Ninety-eight SIMGs and 25 Fellows provided self-evaluation scores (123 in total). The overall item self-evaluation score was 77.83% (lower CI 75.69, upper CI 79.99, median 79.26) in comparison to the colleague average item score of 93%, with SIMGs giving themselves an average and statistically significant (p < 0.001) 3.7% higher self-evaluation scores than Fellows (78.58 and 74.84, respectively, Additional file 2: Supplementary Table 3). The biggest differences were in Q24 (+ 9.5%), Q23 (+ 7.31%), Q26 (+ 6.6%) and Q27 (+ 6.5%).
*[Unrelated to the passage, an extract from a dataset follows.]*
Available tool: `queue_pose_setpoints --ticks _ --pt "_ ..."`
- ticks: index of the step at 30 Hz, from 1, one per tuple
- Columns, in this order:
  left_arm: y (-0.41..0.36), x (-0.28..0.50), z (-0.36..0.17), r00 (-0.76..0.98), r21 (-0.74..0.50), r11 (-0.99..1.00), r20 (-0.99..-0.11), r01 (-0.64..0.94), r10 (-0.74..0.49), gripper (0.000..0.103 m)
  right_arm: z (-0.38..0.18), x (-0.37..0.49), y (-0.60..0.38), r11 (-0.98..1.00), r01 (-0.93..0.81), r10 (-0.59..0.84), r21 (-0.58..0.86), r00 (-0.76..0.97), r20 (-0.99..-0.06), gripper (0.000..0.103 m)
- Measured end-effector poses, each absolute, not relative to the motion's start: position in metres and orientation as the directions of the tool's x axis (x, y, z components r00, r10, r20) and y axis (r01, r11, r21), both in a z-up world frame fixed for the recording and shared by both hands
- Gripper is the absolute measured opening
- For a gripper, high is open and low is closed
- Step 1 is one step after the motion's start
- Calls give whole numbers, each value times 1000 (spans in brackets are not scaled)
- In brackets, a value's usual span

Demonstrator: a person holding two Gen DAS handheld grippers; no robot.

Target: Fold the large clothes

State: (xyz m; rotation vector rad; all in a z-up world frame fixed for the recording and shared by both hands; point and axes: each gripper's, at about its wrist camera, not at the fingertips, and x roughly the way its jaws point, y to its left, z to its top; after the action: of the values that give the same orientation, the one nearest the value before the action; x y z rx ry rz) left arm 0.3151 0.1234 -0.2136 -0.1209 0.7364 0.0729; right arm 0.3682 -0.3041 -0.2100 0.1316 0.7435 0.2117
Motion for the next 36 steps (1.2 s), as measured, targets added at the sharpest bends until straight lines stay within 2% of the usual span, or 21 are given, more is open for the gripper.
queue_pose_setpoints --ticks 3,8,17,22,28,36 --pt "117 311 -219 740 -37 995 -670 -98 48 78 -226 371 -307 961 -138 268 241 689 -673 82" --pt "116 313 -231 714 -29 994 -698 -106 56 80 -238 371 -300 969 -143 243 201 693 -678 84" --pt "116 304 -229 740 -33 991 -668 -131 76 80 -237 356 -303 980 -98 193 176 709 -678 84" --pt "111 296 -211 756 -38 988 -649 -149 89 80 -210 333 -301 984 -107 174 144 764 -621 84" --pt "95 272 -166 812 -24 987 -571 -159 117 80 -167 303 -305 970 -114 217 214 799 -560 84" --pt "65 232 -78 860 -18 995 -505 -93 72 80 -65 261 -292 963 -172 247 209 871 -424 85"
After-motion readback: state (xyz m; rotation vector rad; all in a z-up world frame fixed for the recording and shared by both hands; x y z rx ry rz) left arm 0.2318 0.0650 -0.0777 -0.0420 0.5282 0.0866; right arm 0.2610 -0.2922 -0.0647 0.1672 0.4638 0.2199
The correlation between the average colleague score and the average self-score was a non-significant 0.011 (p = 0.112).

Two Fellows gave themselves the lowest average of 29% and 39%, and a third 56%. Seven SIMGs averaged the lowest 60%. Two surgeons (one SIMG, the other Fellow) scored themselves at 100% and two at 99% (both SIMG). Additional file 2: Supplementary Fig. 1 compares self-evaluation item scores with colleague scores by surgeon type. The average inter-item correlation was 0.61 for SIMGs and 0.70 for Fellows. Self-assessment networks for the two surgeon groups are shown in Fig. 3, with their centrality plots in Fig. 4 and summed centrality in Table 1.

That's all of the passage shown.